While it has been pointed out that the recent installments are made for the welfare and security of the students in general, adding a security-oriented device is still not enough to guarantee security. The decision to keep the manual gates unlocked in consideration for the PWDs defeats the purpose of their installation in the first place. As no personnel will be stationed at every turnstile (because the purpose of a turnstile is to reduce manpower after all) there will be nothing to stop unauthorized individuals from bypassing surveillance using the manual gates.
“It is the institution’s responsibility to discuss and to clarify matters with the affected community whether they be the majority or minority in order for them not to feel neglected.”
The expected installment of an anti-tailgating alarm system for the swing gates that triggers once someone passes without tapping their ID cards would also become useless particularly for the same aforementioned reasons.
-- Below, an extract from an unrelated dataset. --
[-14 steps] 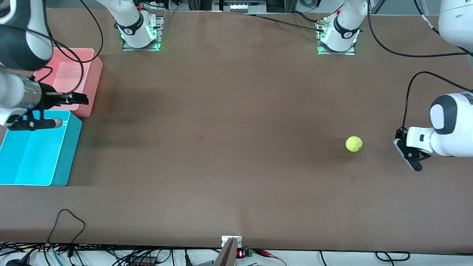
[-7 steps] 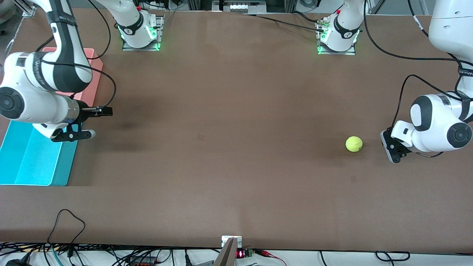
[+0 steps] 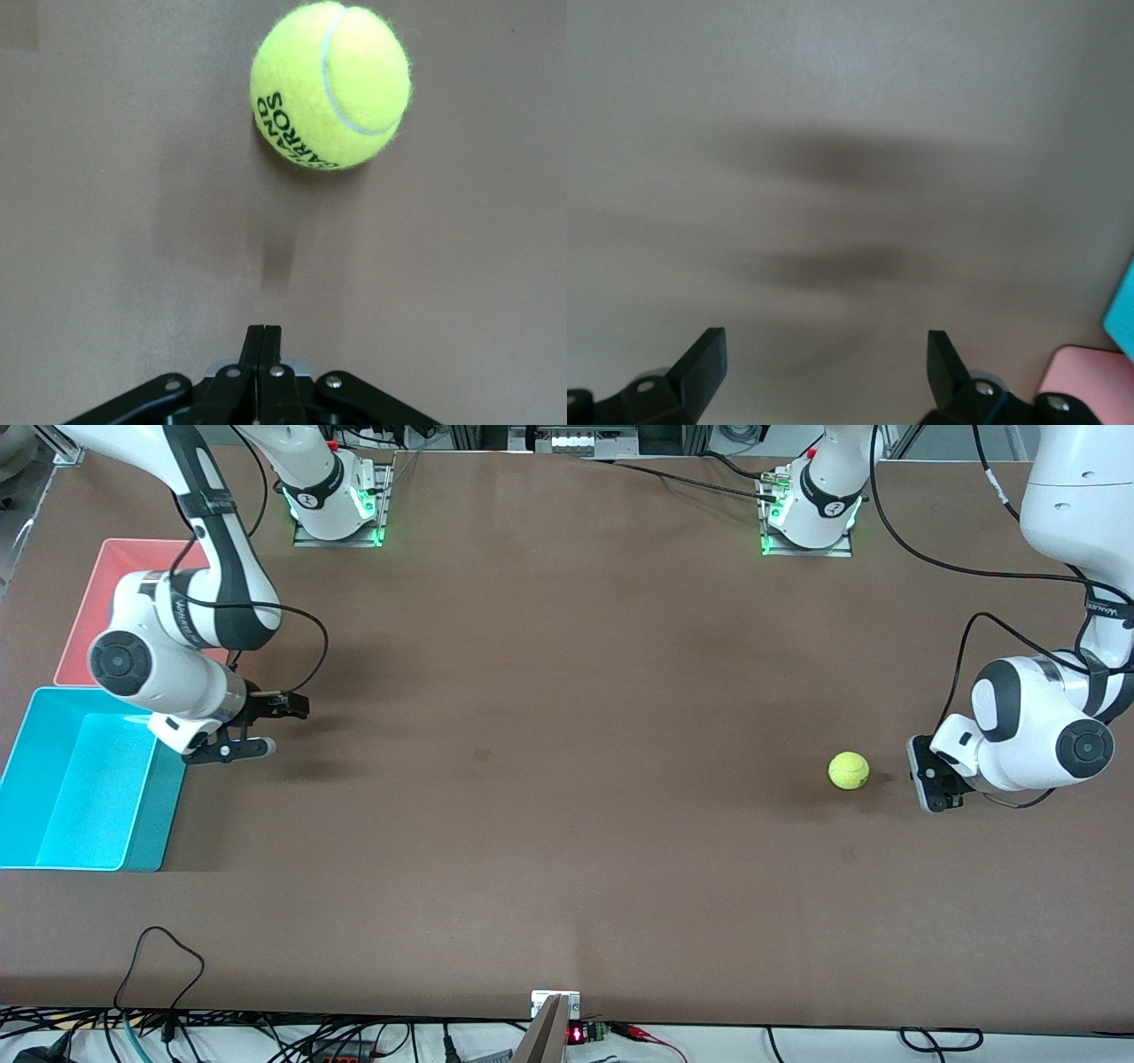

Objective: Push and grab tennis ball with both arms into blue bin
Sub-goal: 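Push the tennis ball with the left gripper toward the right arm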

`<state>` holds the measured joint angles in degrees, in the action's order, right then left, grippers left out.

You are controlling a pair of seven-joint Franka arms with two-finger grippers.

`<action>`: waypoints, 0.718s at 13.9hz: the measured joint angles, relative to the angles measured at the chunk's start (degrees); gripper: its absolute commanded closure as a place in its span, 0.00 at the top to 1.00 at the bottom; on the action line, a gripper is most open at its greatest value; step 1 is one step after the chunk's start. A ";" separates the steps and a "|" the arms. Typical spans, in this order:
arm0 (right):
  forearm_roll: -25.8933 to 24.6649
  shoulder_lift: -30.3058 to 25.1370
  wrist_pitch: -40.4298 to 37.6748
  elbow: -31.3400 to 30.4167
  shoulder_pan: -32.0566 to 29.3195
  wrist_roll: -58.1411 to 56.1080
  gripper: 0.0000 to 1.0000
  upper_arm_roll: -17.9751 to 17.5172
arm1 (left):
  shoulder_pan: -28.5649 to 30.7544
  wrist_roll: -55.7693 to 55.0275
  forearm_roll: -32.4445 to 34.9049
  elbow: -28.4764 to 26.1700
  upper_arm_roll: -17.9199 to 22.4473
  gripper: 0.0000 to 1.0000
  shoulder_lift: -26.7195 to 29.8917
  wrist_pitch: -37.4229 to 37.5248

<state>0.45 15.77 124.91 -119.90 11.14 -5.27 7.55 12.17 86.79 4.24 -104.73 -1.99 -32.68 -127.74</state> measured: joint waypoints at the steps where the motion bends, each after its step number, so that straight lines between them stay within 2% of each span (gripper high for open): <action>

All of these nullify the safety primarily aimed at by the project.
In case of emergencies, gates like these could impose more risks during sudden evacuations, becoming impediments if worse comes to worst. A stampede involving the students—who are yet to be oriented on the proper evacuation procedures and routes considering the new hardware—is not unlikely to happen.
All the more, considering the appropriate response to the needs of PWDs in the event of a crisis is also another thing. According to the school, it has made plans to designate field marshals on each floor in order to send appropriate help when needed but my own experience cannot attest to such a plan being in effect.
I remember having an orientation in the auditorium, located on the 5th floor of the Diokno building when the elevator was not working. It was a drag to search for personnel who would be readily available for help in carrying the wheelchair up the stairs. It seems that for every event, it is the differently-abled students’ responsibility to find ways to reach the location no matter how long the flight of stairs. It is hard to establish trust in the institution when it leaves the students themselves to accomplish its own vision of inclusiveness. If De La Salle Lipa is really aiming to champion inclusivity as stated in its mission and vision, it should have made fair considerations with the different situations faced by Lasallians in the community.
“It is evident that this recent endeavor brings along with it the burdens of mediocre architecture, security loopholes and yet-to-be discussed hazards.”
The newly installed turnstiles may seem convenient and effective because it does its job in enforcing single entrance at a time. One particular potential is to include system integration that can monitor foot traffic and check attendance to ease the load in supervising events like seminars and orientations and avoid unwanted entrants in the long run. But without a consistent and a more inclusive design for these gates and passageways, the solution to lessen the difficulty for students like me seems to have been overlooked. What the institution can do now is to compromise, but which is hardly feasible considering that the turnstiles have already been permanently installed. The capabilities of technology will only be limited by how it is utilized and it is evident that this recent endeavor brings along with it the burdens of mediocre architecture, security loopholes and yet-to-be discussed hazards.
However, my goal of being a programmer continues and the least I can do now is to think of ways to cope up with these turnstiles once it becomes fully functional. I also hope that at the same time, the school accords attention to the problem.